Many Flowers Moon
Northern Yellowstone River Valley,
Crow Territory
1859
Night Storm stared down at the young woman standing before his horse and felt his throat go dry.
It was her.
His heart beat as fast as running feet and accelerated again when her eyes met his and she realized she’d been discovered. A glance would tell her that he was not enemy Sioux but one of the Crow people.

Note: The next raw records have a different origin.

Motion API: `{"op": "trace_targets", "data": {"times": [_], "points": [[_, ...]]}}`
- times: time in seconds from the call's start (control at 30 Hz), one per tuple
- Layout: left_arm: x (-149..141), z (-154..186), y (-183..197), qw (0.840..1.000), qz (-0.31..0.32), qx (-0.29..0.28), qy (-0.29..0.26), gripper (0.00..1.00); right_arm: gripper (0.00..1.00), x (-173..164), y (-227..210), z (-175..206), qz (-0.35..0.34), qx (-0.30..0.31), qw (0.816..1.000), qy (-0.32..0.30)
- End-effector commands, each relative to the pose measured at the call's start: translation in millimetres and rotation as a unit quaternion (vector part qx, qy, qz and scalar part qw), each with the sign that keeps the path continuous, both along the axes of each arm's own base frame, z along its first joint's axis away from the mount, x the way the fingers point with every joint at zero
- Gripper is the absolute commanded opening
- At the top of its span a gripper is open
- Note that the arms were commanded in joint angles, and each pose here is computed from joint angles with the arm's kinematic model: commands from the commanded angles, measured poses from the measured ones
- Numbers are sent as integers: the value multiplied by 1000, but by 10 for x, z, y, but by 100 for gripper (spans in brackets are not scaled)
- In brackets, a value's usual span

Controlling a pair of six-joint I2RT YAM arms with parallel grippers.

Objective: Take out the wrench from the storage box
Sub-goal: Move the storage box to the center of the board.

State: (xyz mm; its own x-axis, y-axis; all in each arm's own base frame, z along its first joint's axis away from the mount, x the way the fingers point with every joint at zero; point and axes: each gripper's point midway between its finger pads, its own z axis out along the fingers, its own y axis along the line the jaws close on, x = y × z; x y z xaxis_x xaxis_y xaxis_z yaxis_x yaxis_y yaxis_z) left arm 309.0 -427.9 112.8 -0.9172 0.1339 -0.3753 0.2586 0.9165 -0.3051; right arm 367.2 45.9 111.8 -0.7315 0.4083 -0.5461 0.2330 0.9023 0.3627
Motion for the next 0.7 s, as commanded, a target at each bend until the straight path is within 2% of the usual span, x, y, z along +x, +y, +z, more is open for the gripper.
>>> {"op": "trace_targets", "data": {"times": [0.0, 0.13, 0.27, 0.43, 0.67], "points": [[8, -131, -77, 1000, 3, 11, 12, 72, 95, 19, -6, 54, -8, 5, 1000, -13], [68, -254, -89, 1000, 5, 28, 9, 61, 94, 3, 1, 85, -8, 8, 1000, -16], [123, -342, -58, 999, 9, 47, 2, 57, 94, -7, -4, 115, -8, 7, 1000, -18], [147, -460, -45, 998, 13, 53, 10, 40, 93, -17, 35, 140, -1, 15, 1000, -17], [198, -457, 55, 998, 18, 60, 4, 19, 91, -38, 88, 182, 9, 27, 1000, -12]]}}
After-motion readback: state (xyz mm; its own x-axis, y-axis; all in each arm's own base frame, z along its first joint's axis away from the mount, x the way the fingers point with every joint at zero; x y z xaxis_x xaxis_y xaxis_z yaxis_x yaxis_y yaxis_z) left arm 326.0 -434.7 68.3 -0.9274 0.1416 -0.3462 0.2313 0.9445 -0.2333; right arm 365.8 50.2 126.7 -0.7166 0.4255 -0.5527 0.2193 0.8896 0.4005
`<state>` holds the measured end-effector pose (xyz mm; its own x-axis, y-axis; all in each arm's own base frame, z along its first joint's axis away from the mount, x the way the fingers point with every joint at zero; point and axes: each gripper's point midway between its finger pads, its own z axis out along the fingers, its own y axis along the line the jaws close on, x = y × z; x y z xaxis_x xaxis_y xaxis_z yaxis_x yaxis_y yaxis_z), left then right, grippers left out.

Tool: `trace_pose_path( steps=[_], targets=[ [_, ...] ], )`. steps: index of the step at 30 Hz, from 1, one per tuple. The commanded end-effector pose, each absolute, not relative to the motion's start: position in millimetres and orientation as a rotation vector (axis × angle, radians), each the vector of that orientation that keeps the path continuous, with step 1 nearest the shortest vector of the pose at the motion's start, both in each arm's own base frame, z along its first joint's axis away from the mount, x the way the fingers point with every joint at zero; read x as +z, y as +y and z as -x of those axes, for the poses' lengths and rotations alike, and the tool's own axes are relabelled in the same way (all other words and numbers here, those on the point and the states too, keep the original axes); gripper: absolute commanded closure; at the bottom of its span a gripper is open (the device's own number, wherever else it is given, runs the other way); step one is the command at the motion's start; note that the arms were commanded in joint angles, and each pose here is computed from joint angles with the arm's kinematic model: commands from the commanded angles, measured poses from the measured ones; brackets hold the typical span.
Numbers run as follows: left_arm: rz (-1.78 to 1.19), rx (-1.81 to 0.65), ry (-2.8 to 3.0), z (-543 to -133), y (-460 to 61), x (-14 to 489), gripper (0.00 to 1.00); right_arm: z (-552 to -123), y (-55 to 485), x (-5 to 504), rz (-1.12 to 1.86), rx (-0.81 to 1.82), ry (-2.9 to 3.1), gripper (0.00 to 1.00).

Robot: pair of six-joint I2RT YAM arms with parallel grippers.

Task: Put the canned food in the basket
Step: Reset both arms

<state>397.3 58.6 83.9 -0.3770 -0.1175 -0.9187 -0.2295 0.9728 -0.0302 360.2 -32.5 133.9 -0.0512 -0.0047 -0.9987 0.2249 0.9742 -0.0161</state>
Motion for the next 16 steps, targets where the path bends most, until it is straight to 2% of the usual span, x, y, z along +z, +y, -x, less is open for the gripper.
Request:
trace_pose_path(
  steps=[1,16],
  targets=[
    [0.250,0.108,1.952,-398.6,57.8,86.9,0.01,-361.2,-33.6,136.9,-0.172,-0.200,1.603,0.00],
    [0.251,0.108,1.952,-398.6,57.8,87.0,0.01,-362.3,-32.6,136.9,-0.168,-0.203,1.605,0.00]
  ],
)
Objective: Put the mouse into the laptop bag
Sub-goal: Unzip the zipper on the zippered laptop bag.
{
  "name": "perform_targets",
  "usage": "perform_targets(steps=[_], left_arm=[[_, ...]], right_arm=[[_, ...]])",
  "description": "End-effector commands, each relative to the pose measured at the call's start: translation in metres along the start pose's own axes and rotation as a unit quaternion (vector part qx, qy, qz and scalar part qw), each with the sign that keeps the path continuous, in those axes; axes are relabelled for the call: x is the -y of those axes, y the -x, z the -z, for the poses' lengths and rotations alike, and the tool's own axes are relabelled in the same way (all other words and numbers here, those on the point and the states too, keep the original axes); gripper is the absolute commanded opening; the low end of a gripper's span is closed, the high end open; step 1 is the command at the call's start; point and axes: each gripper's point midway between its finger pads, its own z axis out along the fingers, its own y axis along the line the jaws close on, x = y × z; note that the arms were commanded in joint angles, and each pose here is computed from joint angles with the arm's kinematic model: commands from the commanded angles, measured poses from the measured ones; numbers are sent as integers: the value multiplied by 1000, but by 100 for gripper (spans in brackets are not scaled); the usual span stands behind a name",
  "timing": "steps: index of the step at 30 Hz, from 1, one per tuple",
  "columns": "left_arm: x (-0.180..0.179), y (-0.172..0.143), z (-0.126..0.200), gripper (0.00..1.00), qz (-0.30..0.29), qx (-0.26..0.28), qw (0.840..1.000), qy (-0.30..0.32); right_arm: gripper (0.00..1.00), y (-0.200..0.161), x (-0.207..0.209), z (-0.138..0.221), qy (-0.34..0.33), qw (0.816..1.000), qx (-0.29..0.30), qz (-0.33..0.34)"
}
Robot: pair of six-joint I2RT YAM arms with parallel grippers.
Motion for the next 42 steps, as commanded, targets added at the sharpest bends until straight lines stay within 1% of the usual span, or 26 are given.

She grasped her collecting bag and straightened, her hand going to her skinning knife. What a picture she made, outwardly plain, her clothing drab as the feathers of a female pheasant. But it was not her clothing that appealed. Not even her elaborate moccasins and the ornately quilled sheath for her knife that fell between her full breasts. His little quail’s beauty was more subtle. She did not need feathers and beads. Her dress was not dyed a bright yellow or green or red like so many women he could name. Neither did she sew coins or elks’ teeth to the yoke of her dress. Her hair was long and braided, but she did not dress the braids with fur or trade cloth. In fact she seemed to have secured the ends with green grass. He chuckled at her complete lack of guile.
This one needed none of those adornments to shine. Her beauty came from her face and figure, her grace and poise, and also from her skills.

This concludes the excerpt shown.